Beware rigid thinking

One of the most damaging characteristics of chronic stress is that it changes the way we think. We become more rigid in our thinking and increasingly fail to notice other perspectives. In many cases, the mental shortcuts that we use to make decisions start to generalise. We start to ‘fuse’ with our thoughts, and eventually this leads to much less flexible responding and narrow, rigid behaviour responses.

Look out for ‘mind traps’

Mind traps are common examples of mental shortcuts that can be helpful in some scenarios, but which become less helpful when they becomes fixed or rigid. Here are some examples:

  • Focusing on the ‘worst case scenario’ in most situations.
  • Thinking that everything people do or say is some kind of reaction to you personally.
  • Getting upset that life is not how you believe it should be, or where your demands are not being met.
  • Thinking that you already know what others are thinking and feeling, without them saying so. Also expecting others to know how you feel, without you communicating with them.
  • Expecting or demanding perfection (from yourself or other people around you) and seeing it as a total failure if falling short.
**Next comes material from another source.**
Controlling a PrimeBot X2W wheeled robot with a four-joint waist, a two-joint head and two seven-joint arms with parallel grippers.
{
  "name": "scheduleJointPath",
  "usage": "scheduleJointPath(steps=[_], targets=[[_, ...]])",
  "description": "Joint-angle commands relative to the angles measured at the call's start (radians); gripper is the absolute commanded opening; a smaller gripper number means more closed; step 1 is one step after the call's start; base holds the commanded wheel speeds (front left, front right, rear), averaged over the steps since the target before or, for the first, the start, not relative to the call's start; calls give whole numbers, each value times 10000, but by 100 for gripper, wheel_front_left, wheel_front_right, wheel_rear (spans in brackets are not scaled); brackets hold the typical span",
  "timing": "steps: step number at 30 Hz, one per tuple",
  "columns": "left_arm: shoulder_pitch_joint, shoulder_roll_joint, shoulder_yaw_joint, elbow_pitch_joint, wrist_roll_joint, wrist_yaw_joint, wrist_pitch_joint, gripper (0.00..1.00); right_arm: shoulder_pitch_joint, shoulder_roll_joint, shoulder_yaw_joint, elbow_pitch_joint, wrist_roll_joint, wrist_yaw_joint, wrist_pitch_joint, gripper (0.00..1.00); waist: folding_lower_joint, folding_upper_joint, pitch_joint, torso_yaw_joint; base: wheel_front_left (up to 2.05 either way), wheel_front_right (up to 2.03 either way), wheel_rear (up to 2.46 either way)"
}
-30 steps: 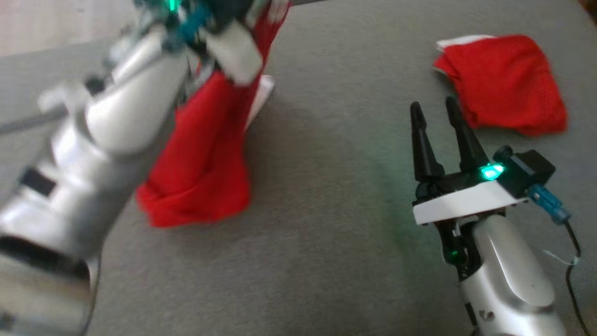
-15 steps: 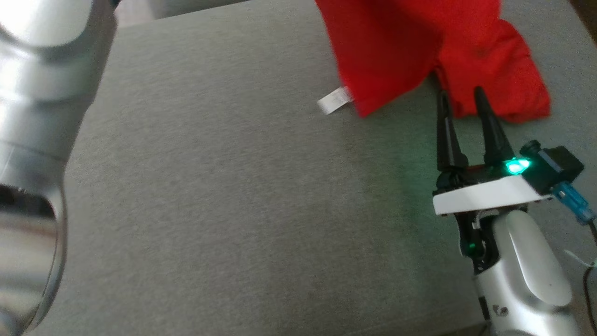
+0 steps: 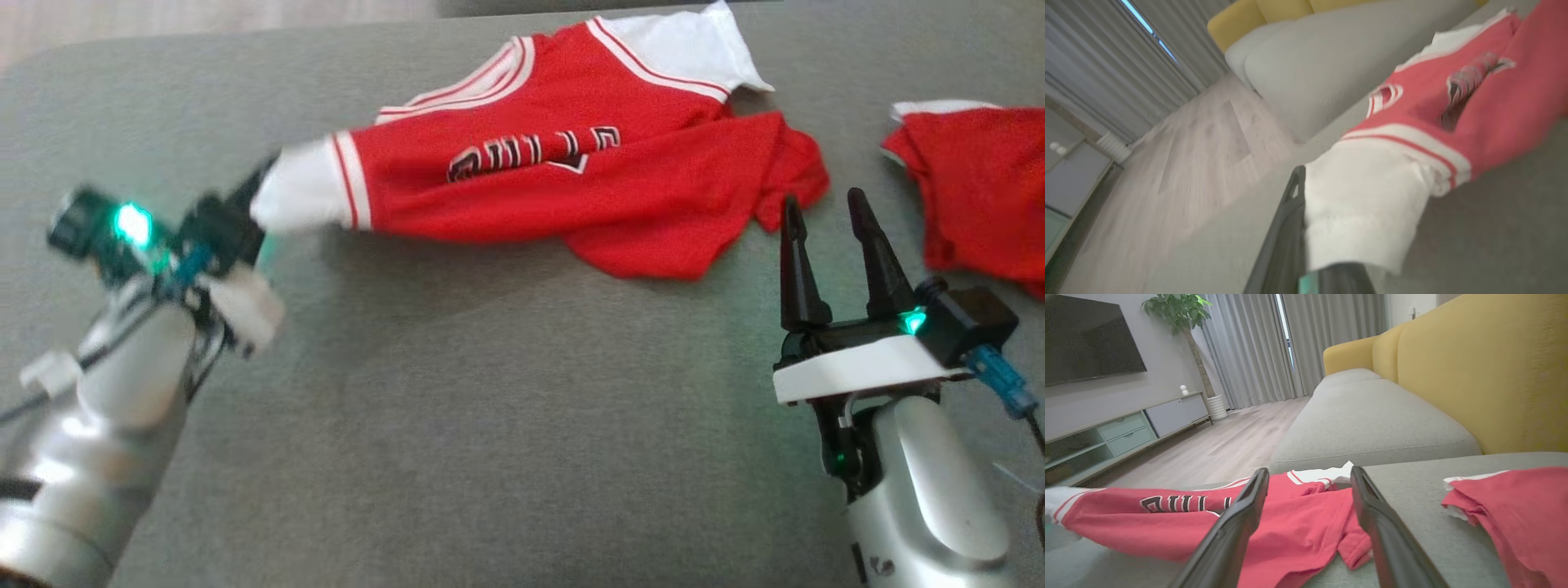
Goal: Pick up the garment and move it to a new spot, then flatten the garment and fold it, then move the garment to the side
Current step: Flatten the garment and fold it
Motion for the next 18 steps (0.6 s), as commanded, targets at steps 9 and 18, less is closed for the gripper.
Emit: scheduleJointPath(steps=[9, 18], targets=[[1400, -50, 693, 129, -906, 782, -127, 100, -1, 45, 295, 144, -520, -9, -108, 100, 0, 0, -467, 940, 0, 0, 0], [3192, -31, 2397, -3092, -1452, 1771, -131, 100, 506, 45, 258, 93, -631, -9, -108, 100, 0, 0, -956, 962, 0, 0, 0]])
None of these ways of thinking is ‘wrong’, but if we fuse to them too rigidly they can start to drive counterproductive behaviour. The best defence against mind traps is to be aware of them and in particular to notice when they start to drag you into unhelpful behaviours.

“A quick and easy way to move from unhelpful, emotion-focused mind traps into more helpful solution-focused thinking is to practice perspective-taking.”
Rob Archer, Chartered Psychologist


When you find yourself feeling stressed, try to notice whether you have fallen into a mind trap. You can then get some perspective on your situation by asking yourself:

  • Is there another way of looking at the situation?
  • Is this thought helpful to your long-term objective?
  • What you would you tell a close friend if they were in your situation?
  • And finally, what do you choose to do next?

Choosing the best way forward

The key to stressful events is to remember that you always have a choice; not necessarily over how you react with your thoughts and emotions, but how you respond with your actions.

“A ‘positive attitude’ does not necessarily involve being or feeling positive. It means developing the ability to choose our response to stressful situations.”
Rob Archer, Chartered Psychologist


Manage the instant reaction and consciously choose your response

In the US military they have a saying: “slow is smooth, smooth is fast”. Resisting the temptation to react quickly and consciously choosing your response means you’re giving yourself the time to come up with better alternatives that could help you to achieve a more positive outcome.

Try to bring your attention back to your response to the situation. You might not be able to control everything in the situation or make any big changes immediately. But see if you can identify small, achievable changes which will help give you a small payoff and some sense of control. We tend to overestimate the need for big changes and underestimate the surprising power of these behavioural ‘marginal gains’. By making small changes, most people feel this also frees up energy for further changes down the line.

Instead of the vicious circle of chronic stress, we start to reconnect to a more natural and sustainable model of high performance under pressure.

Key points when you’re in a stressful situation

  • Remember – recovery is the foundation of performance. Stressful situations demand you be at your best. Try to identify regular recovery periods on a daily, weekly, monthly and annual basis.
  • Be aware that your instant reaction is not always the most helpful, especially if you are looking for long-term results or creative solutions.
  • Practice noticing ‘mind traps’ and watch out for fused or rigid thinking.
  • Think about what you would advise a close friend to do in the same situation.
  • Focus on one task at a time instead of being drawn into multitasking.
  • Stay hydrated and do what you can to maintain stable blood sugar levels.
  • Integrate exercise and movement into your life and work routine.
  • Commit to small behavioural experiments – behavioural marginal gains – that help you  stay agile in the face of stress.